Don't distort character ranges in rx translation

The Emacs regexp engine interprets character ranges from ASCII to raw bytes, such as [a-\xfe], as not including non-ASCII Unicode at all; ranges from non-ACII Unicode to raw bytes, such as [ü-\x91], are ignored entirely. To make rx produce a translation that works as intended, split ranges that that go from ordinary characters to raw bytes. Such ranges may appear from set manipulation and regexp optimisation. * lisp/emacs-lisp/rx.el (rx--generate-alt): Split intervals that straddle the char-raw boundary when rendering a string regexp from an interval set. * test/lisp/emacs-lisp/rx-tests.el (rx-char-any-raw-byte): Add test cases.
2023-07-17 13:05:21 +02:00 · 2023-07-17 13:05:21 +02:00 · 157e735ce8
commit 157e735ce8
parent 7446a8c34e
2 changed files with 17 additions and 1 deletions
--- a/lisp/emacs-lisp/rx.el
+++ b/lisp/emacs-lisp/rx.el
@ -484,6 +484,12 @@ classes."
                             (char-to-string (car item)))
                            ((eq (1+ (car item)) (cdr item))
                             (string (car item) (cdr item)))

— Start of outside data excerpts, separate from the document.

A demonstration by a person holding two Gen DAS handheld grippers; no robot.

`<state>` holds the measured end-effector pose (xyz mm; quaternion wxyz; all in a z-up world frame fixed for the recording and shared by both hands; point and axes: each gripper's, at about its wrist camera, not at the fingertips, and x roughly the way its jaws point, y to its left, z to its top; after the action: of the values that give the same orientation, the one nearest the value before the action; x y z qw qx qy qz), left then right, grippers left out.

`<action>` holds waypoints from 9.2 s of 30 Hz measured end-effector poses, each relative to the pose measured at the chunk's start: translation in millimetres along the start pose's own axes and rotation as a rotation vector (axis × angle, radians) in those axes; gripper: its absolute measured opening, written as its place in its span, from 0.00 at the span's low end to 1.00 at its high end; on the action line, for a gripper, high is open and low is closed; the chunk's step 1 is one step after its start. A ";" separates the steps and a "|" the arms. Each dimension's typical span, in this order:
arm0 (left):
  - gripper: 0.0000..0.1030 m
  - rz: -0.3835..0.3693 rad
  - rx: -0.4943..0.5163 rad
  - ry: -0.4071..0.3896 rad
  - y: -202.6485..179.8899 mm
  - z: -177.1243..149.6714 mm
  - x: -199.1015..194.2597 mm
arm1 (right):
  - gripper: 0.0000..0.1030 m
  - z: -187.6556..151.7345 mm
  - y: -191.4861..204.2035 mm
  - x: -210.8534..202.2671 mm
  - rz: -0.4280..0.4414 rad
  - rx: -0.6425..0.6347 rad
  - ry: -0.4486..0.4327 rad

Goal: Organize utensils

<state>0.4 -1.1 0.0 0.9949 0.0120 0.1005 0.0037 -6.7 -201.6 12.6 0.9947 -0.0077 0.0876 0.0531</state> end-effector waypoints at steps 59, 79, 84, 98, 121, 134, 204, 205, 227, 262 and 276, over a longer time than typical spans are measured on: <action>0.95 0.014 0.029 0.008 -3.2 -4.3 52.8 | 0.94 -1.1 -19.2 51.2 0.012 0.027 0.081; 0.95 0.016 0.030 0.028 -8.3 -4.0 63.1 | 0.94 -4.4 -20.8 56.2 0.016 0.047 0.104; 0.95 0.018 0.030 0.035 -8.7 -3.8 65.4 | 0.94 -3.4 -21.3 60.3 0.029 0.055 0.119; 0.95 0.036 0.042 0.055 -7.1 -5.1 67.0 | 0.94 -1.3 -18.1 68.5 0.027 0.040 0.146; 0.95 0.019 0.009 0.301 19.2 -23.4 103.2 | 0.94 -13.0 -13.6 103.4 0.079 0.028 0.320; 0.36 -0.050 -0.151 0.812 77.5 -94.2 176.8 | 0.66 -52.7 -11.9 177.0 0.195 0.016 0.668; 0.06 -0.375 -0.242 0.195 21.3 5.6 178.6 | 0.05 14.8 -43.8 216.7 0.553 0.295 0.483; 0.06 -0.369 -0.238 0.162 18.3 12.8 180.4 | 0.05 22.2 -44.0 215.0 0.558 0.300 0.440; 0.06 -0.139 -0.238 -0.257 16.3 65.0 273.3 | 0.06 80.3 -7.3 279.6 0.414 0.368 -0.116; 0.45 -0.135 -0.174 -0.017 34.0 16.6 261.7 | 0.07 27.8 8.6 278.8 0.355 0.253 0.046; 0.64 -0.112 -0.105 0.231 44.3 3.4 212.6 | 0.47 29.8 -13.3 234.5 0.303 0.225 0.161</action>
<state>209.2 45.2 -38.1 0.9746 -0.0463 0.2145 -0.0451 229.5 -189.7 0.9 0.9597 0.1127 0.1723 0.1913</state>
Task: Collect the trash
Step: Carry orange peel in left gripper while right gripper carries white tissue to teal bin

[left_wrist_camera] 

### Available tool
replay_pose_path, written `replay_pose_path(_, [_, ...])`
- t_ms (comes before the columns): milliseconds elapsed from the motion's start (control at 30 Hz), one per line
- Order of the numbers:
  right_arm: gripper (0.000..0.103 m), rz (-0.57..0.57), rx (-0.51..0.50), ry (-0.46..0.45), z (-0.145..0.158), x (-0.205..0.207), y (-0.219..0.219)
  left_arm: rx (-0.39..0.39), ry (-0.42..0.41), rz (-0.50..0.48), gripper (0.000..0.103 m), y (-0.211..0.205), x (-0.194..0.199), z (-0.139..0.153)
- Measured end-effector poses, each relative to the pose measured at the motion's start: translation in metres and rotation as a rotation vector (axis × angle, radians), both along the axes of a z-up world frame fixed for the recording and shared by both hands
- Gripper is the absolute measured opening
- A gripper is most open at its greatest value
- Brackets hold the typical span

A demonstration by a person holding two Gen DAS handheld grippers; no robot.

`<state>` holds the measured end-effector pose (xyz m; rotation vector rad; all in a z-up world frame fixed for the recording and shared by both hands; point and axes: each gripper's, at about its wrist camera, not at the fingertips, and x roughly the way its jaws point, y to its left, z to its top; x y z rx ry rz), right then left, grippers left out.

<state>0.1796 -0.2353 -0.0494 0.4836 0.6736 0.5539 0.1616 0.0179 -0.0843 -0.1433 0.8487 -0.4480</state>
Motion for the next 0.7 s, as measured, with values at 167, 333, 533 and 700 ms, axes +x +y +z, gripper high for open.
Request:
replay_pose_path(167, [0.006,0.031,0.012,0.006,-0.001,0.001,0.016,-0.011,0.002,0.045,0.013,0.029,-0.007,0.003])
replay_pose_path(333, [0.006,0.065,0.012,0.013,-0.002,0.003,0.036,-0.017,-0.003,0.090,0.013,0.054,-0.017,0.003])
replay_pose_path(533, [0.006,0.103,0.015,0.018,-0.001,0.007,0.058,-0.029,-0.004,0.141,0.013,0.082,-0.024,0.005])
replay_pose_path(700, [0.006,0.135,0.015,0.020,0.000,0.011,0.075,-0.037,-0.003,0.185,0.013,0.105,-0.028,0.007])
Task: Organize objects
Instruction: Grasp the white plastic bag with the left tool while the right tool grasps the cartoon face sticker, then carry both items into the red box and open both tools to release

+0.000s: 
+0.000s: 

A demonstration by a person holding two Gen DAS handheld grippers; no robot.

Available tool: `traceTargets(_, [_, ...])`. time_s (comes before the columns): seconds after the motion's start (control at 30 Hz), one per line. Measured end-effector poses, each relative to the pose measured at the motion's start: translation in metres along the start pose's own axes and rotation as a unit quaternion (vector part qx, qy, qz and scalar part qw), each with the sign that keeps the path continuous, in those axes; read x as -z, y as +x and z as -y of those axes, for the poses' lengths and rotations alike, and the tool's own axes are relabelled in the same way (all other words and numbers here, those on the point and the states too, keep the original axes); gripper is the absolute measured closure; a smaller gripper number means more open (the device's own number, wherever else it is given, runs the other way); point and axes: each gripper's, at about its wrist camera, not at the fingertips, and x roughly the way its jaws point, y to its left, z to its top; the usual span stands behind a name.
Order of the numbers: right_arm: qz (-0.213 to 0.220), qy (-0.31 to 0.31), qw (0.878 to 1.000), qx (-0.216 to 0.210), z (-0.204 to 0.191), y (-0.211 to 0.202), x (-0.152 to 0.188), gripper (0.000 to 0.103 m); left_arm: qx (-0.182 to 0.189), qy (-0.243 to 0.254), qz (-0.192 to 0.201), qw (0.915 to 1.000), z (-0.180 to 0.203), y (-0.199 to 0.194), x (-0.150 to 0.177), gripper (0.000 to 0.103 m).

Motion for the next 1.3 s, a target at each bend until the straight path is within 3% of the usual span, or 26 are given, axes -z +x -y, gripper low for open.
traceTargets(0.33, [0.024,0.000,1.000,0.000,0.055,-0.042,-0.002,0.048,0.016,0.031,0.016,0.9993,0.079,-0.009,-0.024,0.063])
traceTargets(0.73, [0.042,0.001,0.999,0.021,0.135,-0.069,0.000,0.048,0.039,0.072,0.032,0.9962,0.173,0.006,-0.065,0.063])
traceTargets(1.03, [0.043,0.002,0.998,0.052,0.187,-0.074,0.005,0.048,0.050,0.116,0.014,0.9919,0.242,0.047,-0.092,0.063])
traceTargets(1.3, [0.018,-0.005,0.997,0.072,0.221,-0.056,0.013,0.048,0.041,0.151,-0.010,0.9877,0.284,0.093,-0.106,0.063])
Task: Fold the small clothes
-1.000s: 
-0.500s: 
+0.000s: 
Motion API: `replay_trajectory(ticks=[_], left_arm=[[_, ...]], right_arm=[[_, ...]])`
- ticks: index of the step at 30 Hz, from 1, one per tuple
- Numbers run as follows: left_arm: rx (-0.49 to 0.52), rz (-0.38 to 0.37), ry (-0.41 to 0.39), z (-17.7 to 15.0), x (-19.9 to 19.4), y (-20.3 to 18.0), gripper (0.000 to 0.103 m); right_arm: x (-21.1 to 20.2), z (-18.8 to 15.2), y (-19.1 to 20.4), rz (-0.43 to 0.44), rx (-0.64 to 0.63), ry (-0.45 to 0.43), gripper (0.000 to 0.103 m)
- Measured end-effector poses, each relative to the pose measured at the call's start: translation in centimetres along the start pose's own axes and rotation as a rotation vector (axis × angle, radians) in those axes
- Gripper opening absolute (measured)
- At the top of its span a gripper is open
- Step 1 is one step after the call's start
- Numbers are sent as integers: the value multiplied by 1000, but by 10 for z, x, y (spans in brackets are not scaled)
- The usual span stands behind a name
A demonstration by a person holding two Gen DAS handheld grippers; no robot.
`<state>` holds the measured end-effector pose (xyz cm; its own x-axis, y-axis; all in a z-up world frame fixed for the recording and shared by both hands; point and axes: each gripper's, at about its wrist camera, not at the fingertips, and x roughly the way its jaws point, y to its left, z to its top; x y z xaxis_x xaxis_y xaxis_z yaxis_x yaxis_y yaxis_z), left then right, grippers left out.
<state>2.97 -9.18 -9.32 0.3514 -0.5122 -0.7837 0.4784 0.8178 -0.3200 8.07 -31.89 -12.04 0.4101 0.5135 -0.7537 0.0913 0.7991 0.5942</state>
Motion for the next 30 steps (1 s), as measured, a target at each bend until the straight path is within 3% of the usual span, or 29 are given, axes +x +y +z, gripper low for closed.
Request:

+                            ;; Ranges that go between normal chars and raw bytes
+                            ;; must be split to avoid being mutilated
+                            ;; by Emacs's regexp parser.
+                            ((<= (car item) #x3fff7f (cdr item))
+                             (string (car item) ?- #x3fff7f
+                                     #x3fff80 ?- (cdr item)))
                            (t
                             (string (car item) ?- (cdr item)))))
                    items nil)